Error while copying from S3 to HDFS

I am trying to copy some files from S3 bucket to HDFS of my EMR cluster. But I am getting the following error:

Exception in thread "main" java.lang.RuntimeException: Error running job
    at sun.reflect.NativeMethodAccessorImpl.invoke0(Native Method)
    at sun.reflect.NativeMethodAccessorImpl.invoke(
    at sun.reflect.DelegatingMethodAccessorImpl.invoke(
    at java.lang.reflect.Method.invoke(
    at org.apache.hadoop.util.RunJar.main(
Caused by: org.apache.hadoop.mapreduce.lib.input.InvalidInputException: Input path does not exist: hdfs://
    at org.apache.hadoop.mapreduce.lib.input.FileInputFormat.listStatus(
    at org.apache.hadoop.mapreduce.lib.input.SequenceFileInputFormat.listStatus(
    at org.apache.hadoop.mapreduce.lib.input.FileInputFormat.getSplits(
    at org.apache.hadoop.mapreduce.JobSubmitter.writeNewSplits(
    at org.apache.hadoop.mapreduce.JobSubmitter.writeSplits(
    at org.apache.hadoop.mapreduce.JobSubmitter.submitJobInternal(
    at org.apache.hadoop.mapreduce.Job$
    at org.apache.hadoop.mapreduce.Job$
    at Method)
    at org.apache.hadoop.mapreduce.Job.submit(
    ... 9 more

The command I am using is :

./elastic-mapreduce --jobflow  j-12345678 --jar /home/hadoop/lib/emr-s3distcp-1.0.jar --args '--src,s3n://my-bucket/data/,--dest,hdfs:///data/in,--srcPattern,xyz01-1-1*ped*' --step-name "Copy input files to HDFS" --wait-for-steps

I tried to run the sample word-count job, to check if there is any issue with HDFS, but it ran fine.

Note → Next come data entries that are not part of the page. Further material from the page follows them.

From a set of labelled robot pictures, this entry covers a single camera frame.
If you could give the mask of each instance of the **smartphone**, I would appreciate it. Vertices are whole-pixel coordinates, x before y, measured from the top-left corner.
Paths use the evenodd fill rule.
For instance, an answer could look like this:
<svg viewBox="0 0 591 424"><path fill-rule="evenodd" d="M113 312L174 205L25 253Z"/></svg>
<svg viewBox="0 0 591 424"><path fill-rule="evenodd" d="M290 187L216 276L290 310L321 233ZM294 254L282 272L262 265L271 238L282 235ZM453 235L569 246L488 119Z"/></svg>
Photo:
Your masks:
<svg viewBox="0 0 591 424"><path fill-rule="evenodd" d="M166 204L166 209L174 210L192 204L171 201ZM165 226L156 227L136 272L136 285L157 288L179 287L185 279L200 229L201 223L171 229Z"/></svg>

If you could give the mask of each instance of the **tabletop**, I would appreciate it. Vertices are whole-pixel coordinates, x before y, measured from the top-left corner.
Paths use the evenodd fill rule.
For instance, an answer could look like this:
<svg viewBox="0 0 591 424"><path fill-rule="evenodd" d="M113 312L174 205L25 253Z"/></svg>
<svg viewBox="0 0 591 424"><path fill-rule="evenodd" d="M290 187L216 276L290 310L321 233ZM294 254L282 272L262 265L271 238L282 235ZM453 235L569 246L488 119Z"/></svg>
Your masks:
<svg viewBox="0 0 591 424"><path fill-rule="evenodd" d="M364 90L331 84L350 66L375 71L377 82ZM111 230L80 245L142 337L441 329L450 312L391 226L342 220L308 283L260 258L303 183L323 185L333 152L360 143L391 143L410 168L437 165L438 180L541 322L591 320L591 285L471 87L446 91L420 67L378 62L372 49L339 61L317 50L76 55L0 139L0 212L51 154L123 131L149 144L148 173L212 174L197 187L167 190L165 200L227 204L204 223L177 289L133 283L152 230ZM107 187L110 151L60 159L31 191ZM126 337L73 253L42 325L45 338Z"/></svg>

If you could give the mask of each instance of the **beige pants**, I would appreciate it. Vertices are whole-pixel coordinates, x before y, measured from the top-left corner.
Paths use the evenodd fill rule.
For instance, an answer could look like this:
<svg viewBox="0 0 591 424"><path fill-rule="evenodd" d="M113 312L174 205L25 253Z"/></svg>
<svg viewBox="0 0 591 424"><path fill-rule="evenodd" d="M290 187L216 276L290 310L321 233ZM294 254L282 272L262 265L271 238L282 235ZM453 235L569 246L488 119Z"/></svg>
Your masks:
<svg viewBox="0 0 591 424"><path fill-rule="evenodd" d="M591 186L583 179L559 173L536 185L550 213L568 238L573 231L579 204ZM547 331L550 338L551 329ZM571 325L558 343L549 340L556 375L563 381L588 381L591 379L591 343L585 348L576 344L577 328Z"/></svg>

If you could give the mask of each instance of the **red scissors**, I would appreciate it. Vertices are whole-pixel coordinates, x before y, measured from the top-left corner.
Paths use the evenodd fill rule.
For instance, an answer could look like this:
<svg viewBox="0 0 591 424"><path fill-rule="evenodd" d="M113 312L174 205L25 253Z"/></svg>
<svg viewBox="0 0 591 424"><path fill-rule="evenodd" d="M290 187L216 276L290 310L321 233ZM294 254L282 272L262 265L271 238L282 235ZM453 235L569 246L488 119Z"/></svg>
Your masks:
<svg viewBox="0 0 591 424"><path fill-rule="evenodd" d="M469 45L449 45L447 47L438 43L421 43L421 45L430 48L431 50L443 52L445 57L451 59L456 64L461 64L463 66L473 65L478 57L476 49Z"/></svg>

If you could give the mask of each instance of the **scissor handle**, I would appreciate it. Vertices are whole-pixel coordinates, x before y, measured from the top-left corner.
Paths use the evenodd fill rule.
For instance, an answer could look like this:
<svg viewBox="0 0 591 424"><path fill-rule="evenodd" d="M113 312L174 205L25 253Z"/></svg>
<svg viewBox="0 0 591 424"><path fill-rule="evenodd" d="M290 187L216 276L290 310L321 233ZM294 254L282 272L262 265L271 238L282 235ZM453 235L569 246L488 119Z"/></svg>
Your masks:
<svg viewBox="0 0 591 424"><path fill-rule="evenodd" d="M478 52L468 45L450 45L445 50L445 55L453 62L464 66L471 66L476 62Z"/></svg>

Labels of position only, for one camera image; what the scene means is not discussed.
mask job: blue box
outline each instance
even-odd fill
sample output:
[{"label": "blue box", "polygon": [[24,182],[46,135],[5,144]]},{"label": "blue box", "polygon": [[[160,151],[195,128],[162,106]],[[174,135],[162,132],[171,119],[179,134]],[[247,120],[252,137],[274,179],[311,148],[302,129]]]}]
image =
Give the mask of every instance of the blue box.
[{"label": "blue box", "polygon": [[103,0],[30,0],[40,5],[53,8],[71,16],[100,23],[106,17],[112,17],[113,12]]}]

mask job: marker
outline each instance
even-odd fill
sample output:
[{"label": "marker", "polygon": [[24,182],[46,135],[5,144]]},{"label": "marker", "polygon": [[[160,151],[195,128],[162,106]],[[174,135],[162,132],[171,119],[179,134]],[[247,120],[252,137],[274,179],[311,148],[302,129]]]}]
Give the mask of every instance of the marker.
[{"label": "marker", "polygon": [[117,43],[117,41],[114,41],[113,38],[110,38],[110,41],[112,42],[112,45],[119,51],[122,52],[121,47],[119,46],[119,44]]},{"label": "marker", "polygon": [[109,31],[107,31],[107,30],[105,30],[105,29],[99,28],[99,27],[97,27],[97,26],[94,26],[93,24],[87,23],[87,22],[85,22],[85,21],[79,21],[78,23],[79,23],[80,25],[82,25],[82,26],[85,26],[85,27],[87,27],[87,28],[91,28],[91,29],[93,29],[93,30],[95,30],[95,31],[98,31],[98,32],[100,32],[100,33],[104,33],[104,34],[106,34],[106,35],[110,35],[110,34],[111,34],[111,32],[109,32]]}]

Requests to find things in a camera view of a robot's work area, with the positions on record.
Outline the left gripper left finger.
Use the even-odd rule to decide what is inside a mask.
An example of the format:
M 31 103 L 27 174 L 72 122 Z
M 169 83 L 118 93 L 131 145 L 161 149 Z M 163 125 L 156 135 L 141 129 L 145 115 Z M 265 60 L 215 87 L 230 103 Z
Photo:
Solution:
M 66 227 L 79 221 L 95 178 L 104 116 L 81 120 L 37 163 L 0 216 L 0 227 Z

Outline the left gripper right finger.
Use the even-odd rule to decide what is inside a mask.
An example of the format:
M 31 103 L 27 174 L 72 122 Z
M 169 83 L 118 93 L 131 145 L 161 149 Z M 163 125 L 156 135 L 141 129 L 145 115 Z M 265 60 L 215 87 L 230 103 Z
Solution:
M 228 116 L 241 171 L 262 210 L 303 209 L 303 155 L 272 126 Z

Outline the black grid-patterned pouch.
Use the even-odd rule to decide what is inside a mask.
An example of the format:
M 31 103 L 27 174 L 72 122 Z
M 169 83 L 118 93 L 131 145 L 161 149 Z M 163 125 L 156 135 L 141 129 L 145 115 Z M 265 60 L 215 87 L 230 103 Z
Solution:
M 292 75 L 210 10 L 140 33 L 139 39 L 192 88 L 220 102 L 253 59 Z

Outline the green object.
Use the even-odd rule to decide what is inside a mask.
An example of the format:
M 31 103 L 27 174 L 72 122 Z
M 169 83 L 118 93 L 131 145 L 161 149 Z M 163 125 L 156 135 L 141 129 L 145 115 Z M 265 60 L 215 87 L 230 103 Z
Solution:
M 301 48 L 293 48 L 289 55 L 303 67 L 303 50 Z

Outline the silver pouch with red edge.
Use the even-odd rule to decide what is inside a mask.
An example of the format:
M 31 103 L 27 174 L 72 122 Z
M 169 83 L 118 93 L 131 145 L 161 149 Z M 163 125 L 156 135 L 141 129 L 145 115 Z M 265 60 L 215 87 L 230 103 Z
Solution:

Can anyone please help me with this? If any more info is needed, please let me know and I will update the description.


Usually its the --srcPattern '<regex>' argument. You can also use hadoop fs -cp s3://src/file1.something /my/output/path/ to test for 1 file and modify your regex. Also starting with .* any char-0 or more times, should relax the matching.

It would be great to know if regex non-matches get logged and where.